In legal practice, case relevance is complex and differs from that of conventional web search [23, 27, 19]. In the context of legal retrieval, relevance transcends mere lexical matches or semantic similarities. The relevance of legal cases usually involves an in-depth analysis of the facts of the case, legal principles, and prior jurisprudence [19, 29, 15]. This requires the retrieval system to understand not only the words and concepts in the text, but also to gain insight into their interactions within a particular legal framework. Traditional methods often prove inadequate in capturing the nuanced aspects that determine case relevance, including the construction of legal arguments, key legal facts, and the particular nature of applicable laws.

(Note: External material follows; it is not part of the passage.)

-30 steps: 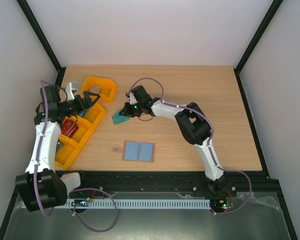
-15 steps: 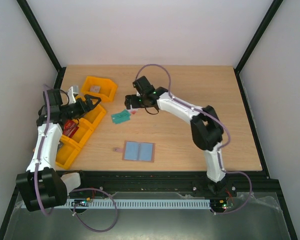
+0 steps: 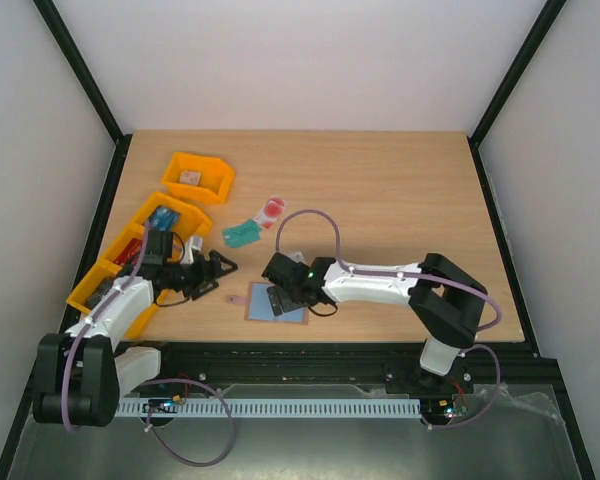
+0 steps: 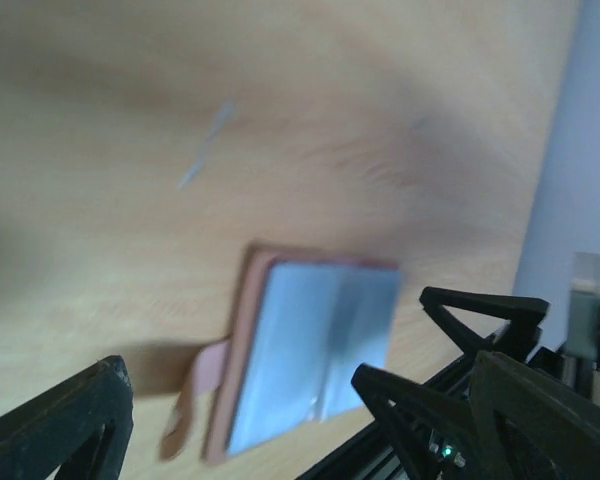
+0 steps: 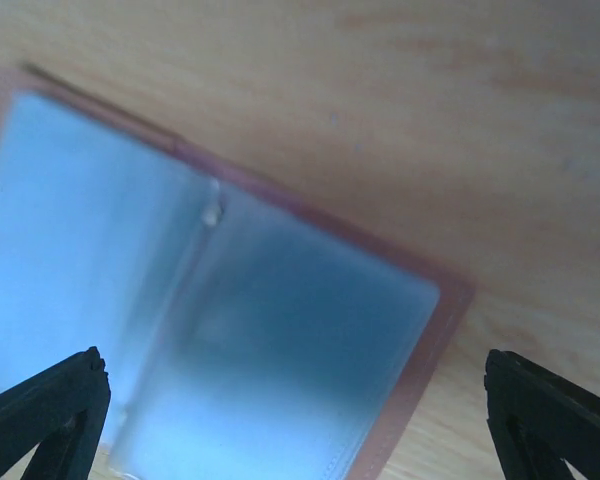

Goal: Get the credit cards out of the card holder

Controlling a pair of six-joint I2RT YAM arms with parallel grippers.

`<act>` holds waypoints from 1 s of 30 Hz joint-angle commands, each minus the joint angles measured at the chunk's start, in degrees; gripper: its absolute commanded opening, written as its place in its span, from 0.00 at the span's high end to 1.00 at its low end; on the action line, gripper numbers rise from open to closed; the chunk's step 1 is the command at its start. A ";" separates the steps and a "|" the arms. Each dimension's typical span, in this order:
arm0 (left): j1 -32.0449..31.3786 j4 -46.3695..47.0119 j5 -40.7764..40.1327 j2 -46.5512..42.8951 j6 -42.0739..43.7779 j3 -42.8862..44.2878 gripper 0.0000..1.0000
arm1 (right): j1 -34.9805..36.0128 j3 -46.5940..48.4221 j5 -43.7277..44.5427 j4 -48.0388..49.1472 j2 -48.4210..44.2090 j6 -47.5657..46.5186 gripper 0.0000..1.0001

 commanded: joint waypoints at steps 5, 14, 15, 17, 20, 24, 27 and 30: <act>-4.27 3.69 -2.68 3.27 -8.65 -7.62 0.09 | 4.30 -4.99 -0.52 7.26 6.30 8.76 0.00; -5.17 6.74 -2.30 4.56 -9.78 -9.59 0.12 | 3.69 -5.24 2.25 10.40 9.23 8.22 0.56; -5.27 7.47 -1.85 4.50 -9.87 -9.53 0.12 | 3.44 -5.24 2.26 10.99 9.46 8.28 0.61; -5.37 9.11 -0.81 4.35 -10.08 -9.45 0.11 | 2.66 -5.70 1.69 12.37 9.41 8.37 0.70; -5.36 11.54 1.80 3.88 -10.72 -9.34 0.11 | 0.95 -6.38 0.36 14.48 8.06 8.25 0.88; -5.59 16.08 6.50 3.15 -12.11 -8.51 0.14 | -1.40 -7.88 -4.56 20.52 3.70 6.95 0.98; -6.05 16.44 7.91 2.34 -10.22 -7.39 0.27 | -2.65 -8.09 -7.62 24.79 -0.83 5.29 0.98; -6.17 17.75 9.61 2.13 -10.14 -7.19 0.50 | -3.52 -8.88 -10.55 29.45 -4.28 3.57 0.98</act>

Therefore, during COLIEE2024, our team, TQM, not only investigated the effectiveness of established methods in legal retrieval but also explored new strategies to improve the model’s understanding of case relevance. Specifically, within the traditional lexical matching approach, we employed BM25_ngram to underscore the significance of law-specific terms in determining relevance. Additionally, in the semantic similarity approach, we utilized the translation process between different structures of legal cases to deepen the understanding of key facts. Subsequently, we employed learning-to-rank techniques to integrate different features. In addition, we design delicate heuristic pre-processing and post-processing methods to mitigate the impact of irrelevant information. In conclusion, the official results reveal our team’s remarkable achievement, attaining first place in Task 1 and third place in Task 3. This shows the effectiveness of our design approach.

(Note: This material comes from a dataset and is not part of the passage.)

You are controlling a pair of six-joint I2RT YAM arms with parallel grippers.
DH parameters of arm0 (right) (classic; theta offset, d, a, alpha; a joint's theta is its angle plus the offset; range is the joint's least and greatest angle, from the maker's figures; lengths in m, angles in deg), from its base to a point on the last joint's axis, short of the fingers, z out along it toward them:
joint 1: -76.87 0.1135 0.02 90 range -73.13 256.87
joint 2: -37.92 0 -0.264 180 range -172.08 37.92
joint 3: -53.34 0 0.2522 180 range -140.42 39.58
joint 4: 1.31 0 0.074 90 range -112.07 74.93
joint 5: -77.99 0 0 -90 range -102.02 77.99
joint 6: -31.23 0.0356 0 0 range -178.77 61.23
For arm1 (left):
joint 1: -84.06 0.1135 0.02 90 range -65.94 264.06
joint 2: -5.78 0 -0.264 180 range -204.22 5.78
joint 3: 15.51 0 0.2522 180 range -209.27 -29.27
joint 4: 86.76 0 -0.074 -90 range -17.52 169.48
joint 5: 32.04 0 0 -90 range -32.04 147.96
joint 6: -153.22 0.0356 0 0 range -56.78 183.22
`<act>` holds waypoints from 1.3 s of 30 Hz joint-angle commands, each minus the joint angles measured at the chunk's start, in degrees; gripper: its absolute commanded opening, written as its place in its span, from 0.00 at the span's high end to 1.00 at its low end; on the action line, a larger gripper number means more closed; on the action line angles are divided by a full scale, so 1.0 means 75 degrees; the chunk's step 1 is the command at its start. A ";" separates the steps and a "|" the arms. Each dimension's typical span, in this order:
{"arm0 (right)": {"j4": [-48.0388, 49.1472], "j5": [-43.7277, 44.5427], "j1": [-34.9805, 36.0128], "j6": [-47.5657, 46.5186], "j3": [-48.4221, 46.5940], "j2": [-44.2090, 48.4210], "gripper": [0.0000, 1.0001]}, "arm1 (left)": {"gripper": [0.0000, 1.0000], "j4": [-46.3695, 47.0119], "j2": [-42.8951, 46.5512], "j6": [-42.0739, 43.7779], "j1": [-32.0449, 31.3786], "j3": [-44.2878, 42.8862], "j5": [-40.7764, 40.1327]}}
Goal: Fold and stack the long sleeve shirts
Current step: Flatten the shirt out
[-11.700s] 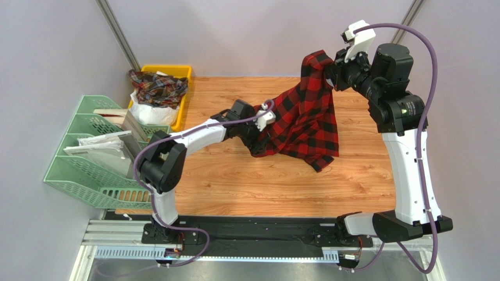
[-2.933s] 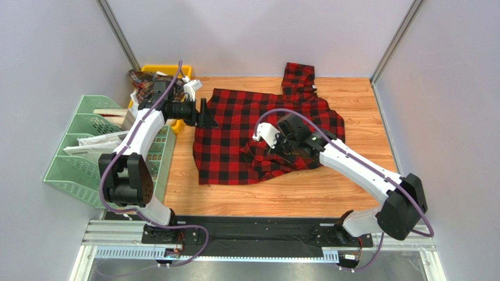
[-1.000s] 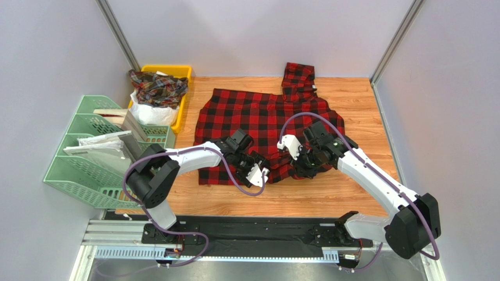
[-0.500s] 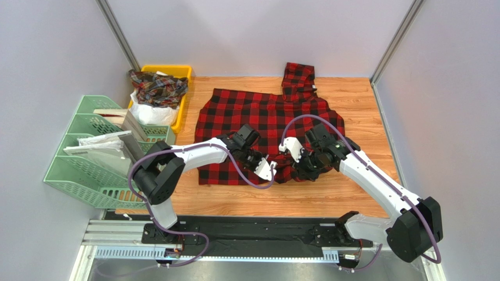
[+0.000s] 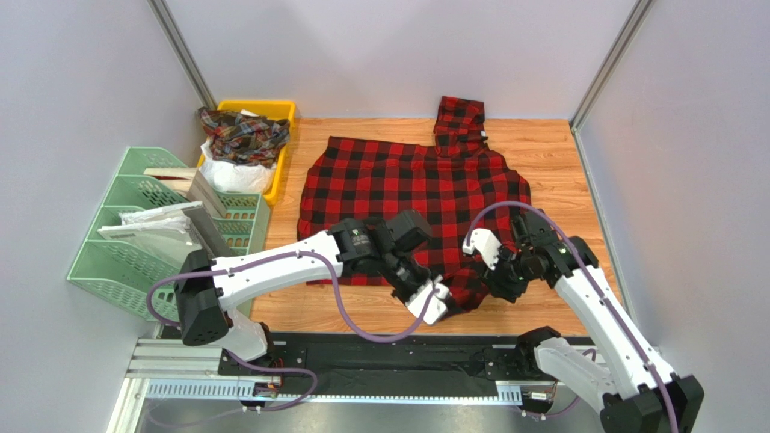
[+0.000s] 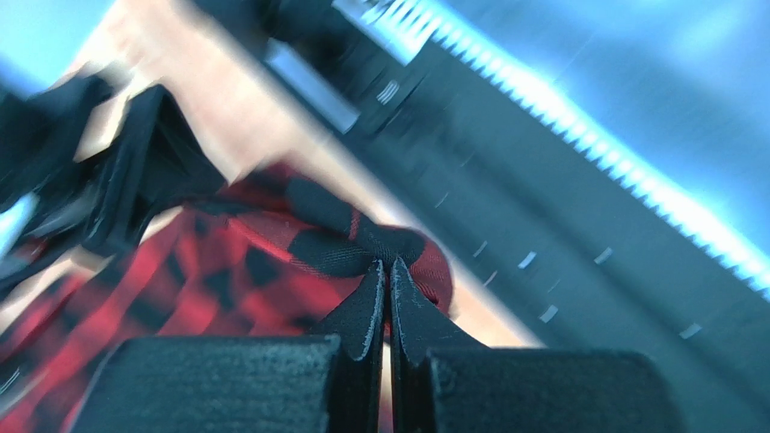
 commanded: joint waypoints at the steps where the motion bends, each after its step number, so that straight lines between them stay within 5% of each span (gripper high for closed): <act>1: -0.0515 0.0948 -0.0296 -0.0934 -0.0114 0.0549 0.30 | 1.00 -0.0277 -0.0662 -0.1282 -0.0589 -0.0401 0.0209; 5: -0.0995 0.0906 -0.0892 -0.1520 -0.0325 0.0843 0.12 | 0.59 -0.0463 -0.0652 -0.1494 -0.0660 -0.0343 0.0021; 6: -0.1054 0.0847 -0.1184 -0.1625 -0.0372 0.0843 0.11 | 0.57 -0.0534 -0.0547 -0.1448 -0.0625 -0.0296 0.0125; 12: -0.0505 0.0179 -0.2042 -0.1698 -0.0501 -0.0054 0.11 | 0.53 -0.0641 0.0449 -0.2219 0.0567 0.0570 0.0173; 20: 0.1383 0.0554 -0.2007 0.0656 -0.2102 -0.3793 0.24 | 0.52 -0.1457 -0.1165 -0.3369 0.5031 -0.0516 -0.1325; 22: 0.1359 0.0600 -0.1960 0.0846 -0.2515 -0.4740 0.26 | 0.40 -0.1846 -0.1880 -0.3229 0.5781 -0.1056 -0.1699; 32: 0.1735 0.1959 -0.1796 0.0660 -0.2448 -0.6960 0.32 | 0.40 -0.1718 -0.2971 -0.3088 0.6266 -0.0472 -0.3962; 39: 0.1267 0.2323 -0.1621 0.0027 -0.1475 -0.6611 0.33 | 0.44 -0.1953 -0.2996 -0.2889 0.5974 0.0510 -0.4454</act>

The paper is structured as follows: Section 2 offers an overview of foundational concepts in legal case retrieval and dense retrieval. Section 3 elaborates on the COLIEE2024 legal case retrieval task, encompassing its description, datasets, and evaluation metrics. Section 4 delves into the technical aspects of the study. Following this, Section 5 presents the results of our experiments. The paper concludes with Section 6, summarizing key findings and outlining directions for future research.
2 Related Work
2.1 Legal Retrieval
In the area of legal retrieval, the integration of deep learning techniques has become foundational, giving rise to a plethora of methodologies such as CNN-based models [30], BiDAF [26], and SMASH-RNN [10], among others. Generative transformers have emerged as the preferred architecture in this domain, notably powering innovations like LEGAL-BERT [3] and Lawformer [32]. Besides, Jiang et al. [11] demonstrated improvements in cross-lingual retrieval, by using Multilingual BERT to handle the linguistic space in legal documentation. Recent contributions further enriched this field. By focusing on context-aware citation recommendations [9] and graph-based legal reasoning [38], we can significantly enhance relevance and semantic richness of case retrieval methods. Also, Li et al. proposed SAILER [14], which utilizes the structure of legal documents for pre-training and achieves the best results on some legal benchmarks. These developments highlights the potential of transformative strides in AI and machine learning to legal information retrieval.
2.2 Dense Retrieval
A radical departure from traditional retrieval has emerged through dense retrieval, which leverages dual encoders to map the queries and documents into dense embeddings and capture intricate contextual nuances [33, 7]. This method has been progressively improved through a series of innovative works: Zhan et al.[17] introduced dynamic negative sampling to refine the matching process and Chen et al.[5] unveiled ARES that incorporates retrieval axioms during pre-training, which substantially improved performance. Similarly, Karpukhin et al. [12] introduced DPR (Dense Passage Retrieval) which surpassed traditional IR methods by a large margin in large-scale open-domain question-answering tasks, and Xiong et al.[34]introduced ANCE (Approximate Nearest Neighbor Negative Contrastive Learning), which dynamically updated the negative samples and further optimized the retrieval process. These studies, demonstrate the potential of dense retrieval to revolutionize IR technologies, providing more accurate results across various applications.
3 Task Overview
3.1 Task1.The Case Law Retrieval Task
3.1.1 Task Description
The Competition on Legal Information Extraction/Entailment (COLIEE), an annual international contest, is committed to advancing state-of-the-art methodologies in legal text processing. In COLIEE2024, four tasks are presented, with our exclusive focus directed towards the legal retrieval task.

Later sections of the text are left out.